1.
В смоленском поезде чумазом, ползущем через август к югу,
вращались медленно по кругу все выдохи плацкарты разом, сгущаясь в тягостный букет. Фантомом-спутником, в ответ над душегубкой воспаряя, я видел ясно третьим глазом с высотно-птичьего полёта, как поезд мой вдоль нитки рельсов покатою дугою сферы по глобусу на юг стекал… – Состав железной головою шумерского локомотива бодал, таранил темноту, огнистые набычив фары. Колёсные вращались пары, чеканя стыки на мосту.
Под звон стаканов – мемуары в купе соседнем шли к концу… Дороге, словно подлецу или каракулям невежды, все склейки, нитки, швы – к лицу! Сквозняк пути – пунктир надежды. Так, аритмией клятый-мятый, от харьковской, пятидесятой, до сорок пятой параллели я отмерял семь сотен вёрст... Распахи окон в ночь летели, по ветру бились занавески. Вставало небо в полный рост, и, будто бы нездешне-дерзкий, но издавна знакомый, мост, чуть изгибаясь, Шлях Чумацкий легко над полночью парил – в благоволенье высших сил…
2.
А как я ранний час любил прибытия по расписанью – с привычным сдвигом опозданья – на Симферопольский вокзал! Кто сто тетрадей исписал, тот ради кровного признанья опять возьмёт, пожалуй, слово... Искрит вокзальная полова, отпускников пчелиный рой гудит уже и в полшестого. Рассветом, свежим, как барвинок, и чёрствой денежной игрой разбужен привокзальный рынок. И, золотясь парчой косынок,
блюдут Зухра и Алия червонный козырь помидора. Увы, скудна мошна моя! А всё ж в тональности мажора скажу, что стрелка льнёт к шести на здешней инкерманской башне, и, жаждой мучимый вчерашней, спешит на рюмку наскрести бродяга пыльного покроя – вид, неизменный с мезозоя. Пора! – На грудь сто грамм свои в харчевне сонной Зульфии вздымает особь. – Вновь героя награда родины нашла!
3.
Но стая птиц, звонка-мала, зигзаги чёрного стекла, флотилия стрижей рассветных «Была – смеётся – не была!» - в полновоздушном царстве бедных. Вне всех районных, всепланетных и прочих шарлатанских смет, прими творительный привет, как за семь бед один ответ! Возьми подарок-неотдарок! – Ведь здесь, под сводами камней белейших флорентийских арок – теплей, чем выпуклость камей, лепнина птичьих гнёзд.
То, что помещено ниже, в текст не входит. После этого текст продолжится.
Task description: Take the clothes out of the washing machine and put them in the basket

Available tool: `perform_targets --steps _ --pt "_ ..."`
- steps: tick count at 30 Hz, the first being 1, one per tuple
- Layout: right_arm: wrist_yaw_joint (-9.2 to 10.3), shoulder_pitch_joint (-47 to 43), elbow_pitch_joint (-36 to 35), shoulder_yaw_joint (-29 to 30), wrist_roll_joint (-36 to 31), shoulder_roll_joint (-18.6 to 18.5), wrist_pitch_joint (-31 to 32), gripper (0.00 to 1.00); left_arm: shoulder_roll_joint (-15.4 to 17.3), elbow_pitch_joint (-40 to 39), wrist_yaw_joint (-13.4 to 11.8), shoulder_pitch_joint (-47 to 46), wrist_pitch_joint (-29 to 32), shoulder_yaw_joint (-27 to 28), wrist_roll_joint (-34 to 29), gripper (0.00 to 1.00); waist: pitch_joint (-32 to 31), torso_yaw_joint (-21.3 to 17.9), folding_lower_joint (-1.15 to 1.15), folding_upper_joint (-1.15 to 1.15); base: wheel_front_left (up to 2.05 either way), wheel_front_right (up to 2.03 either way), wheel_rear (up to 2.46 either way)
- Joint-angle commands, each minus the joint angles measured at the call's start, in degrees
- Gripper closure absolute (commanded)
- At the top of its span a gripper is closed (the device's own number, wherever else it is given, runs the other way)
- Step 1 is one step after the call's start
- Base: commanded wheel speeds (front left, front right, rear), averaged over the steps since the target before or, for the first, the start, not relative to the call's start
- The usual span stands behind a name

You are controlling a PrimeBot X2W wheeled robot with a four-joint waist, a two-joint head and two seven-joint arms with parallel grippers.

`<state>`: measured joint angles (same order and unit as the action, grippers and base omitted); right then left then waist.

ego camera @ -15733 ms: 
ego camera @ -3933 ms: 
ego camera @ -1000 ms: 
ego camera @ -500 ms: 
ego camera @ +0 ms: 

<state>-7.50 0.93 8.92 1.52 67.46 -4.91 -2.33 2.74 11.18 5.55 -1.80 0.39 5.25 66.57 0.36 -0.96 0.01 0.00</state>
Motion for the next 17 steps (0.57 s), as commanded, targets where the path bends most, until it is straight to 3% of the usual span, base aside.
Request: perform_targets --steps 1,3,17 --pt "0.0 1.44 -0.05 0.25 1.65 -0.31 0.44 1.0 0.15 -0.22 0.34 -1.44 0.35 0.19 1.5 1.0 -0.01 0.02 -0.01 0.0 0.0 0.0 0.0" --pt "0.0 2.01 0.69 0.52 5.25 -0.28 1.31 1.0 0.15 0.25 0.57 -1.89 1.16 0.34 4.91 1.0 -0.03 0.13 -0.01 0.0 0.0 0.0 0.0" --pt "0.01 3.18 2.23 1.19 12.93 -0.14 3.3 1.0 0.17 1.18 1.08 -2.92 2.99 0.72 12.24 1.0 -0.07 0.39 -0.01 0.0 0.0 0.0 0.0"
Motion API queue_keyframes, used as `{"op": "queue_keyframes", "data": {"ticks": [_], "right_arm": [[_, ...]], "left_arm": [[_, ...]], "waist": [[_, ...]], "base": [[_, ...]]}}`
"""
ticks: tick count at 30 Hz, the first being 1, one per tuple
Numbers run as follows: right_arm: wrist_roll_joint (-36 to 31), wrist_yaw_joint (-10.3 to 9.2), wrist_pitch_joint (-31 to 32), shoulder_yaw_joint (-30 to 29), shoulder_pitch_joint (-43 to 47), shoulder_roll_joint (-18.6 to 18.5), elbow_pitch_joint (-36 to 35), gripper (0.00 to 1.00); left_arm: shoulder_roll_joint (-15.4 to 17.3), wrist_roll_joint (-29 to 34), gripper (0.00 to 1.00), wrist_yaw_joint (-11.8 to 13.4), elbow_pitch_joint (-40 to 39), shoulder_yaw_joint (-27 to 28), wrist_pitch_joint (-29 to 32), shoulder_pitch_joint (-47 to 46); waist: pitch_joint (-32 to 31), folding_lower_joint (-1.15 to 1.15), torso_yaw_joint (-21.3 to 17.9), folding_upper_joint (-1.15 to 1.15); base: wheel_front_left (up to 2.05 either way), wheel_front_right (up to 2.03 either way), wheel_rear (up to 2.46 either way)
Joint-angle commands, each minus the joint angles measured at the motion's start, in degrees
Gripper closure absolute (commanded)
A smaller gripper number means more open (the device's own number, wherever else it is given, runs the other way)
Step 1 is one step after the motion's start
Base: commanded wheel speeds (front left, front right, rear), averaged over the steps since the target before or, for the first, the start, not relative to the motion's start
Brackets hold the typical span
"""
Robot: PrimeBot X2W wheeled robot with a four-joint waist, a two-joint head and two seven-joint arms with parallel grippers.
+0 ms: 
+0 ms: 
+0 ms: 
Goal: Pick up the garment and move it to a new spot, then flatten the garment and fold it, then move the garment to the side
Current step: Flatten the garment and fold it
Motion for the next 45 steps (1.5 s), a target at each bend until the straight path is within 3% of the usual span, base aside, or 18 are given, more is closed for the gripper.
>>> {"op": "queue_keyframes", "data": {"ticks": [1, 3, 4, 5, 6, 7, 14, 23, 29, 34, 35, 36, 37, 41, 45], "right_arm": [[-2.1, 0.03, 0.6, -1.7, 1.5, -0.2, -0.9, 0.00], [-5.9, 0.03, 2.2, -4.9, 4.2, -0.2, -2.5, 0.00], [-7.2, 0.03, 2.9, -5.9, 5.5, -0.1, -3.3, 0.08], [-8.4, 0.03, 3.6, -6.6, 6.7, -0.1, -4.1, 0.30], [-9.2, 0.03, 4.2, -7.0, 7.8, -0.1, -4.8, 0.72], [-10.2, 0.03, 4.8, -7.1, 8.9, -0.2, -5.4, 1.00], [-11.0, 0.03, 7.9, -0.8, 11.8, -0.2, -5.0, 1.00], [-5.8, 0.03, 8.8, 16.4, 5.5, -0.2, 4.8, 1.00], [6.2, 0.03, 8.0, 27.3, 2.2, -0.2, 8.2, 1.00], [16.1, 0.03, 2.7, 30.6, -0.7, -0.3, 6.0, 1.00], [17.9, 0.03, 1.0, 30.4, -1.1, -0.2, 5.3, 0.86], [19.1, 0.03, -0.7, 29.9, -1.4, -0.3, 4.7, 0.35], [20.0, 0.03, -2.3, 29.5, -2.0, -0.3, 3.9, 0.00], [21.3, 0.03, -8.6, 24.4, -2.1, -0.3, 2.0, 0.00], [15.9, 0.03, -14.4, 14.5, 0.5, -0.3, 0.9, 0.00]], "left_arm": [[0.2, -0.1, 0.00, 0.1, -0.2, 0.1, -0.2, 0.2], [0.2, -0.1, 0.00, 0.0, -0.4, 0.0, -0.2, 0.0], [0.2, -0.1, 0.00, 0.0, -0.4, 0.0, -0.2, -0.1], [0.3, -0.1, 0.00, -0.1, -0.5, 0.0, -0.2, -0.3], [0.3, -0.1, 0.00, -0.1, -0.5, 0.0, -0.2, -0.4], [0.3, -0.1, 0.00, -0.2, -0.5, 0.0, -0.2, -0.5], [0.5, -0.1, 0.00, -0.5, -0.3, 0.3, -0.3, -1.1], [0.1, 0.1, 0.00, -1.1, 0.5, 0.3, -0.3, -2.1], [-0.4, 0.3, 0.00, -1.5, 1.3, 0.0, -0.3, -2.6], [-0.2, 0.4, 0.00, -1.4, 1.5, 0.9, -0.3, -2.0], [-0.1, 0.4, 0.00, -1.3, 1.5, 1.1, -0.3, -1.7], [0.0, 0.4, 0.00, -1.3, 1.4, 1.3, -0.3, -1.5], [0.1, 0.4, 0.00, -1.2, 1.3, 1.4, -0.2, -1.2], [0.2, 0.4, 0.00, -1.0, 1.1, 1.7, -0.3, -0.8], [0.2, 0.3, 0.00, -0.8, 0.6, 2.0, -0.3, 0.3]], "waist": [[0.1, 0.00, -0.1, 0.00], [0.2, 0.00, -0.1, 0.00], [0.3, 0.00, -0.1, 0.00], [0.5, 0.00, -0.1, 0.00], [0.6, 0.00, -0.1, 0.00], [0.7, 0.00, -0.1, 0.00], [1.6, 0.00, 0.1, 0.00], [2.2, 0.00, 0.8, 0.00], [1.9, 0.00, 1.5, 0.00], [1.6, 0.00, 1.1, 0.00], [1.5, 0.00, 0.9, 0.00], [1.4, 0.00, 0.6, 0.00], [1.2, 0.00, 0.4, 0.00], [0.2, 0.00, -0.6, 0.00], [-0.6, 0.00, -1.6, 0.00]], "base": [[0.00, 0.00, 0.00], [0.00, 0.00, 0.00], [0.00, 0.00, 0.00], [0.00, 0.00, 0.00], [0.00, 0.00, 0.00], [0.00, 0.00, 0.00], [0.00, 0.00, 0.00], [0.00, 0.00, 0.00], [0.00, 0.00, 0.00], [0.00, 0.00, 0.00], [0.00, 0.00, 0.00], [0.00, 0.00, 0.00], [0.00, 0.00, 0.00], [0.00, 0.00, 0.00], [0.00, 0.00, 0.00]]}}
Птенцы, - над скверной бандюка и Флинта, - на подступах к высотам крепнут, хранимы зоркостью инстинкта слепой родительской любви… Лови рассветный дар, лови – свой, словно вера на крови!
Вдыхай волнистых лон флюиды, что с кромок Понта и Тавриды примчал к ноздрям легчайший бриз. Откройся портом Партенита, где сокровенен трюма приз, и призменная синь, как прежде, метнёт улыбку сверху вниз... Первосвященством побережья, и в этот раз спасётся мир! Бьюсь об заклад – опять инжир, чернильный, жёлтый и лиловый, поспел в береговых камнях... И о семи желанных днях план вызрел в солнечных осях. Уйдёт троллейбус в полседьмого туда, где август держит слово, где в лоне утра золотого коханка-жизнь проснётся снова – возлюбленная на сносях на ясно-синих воздусях!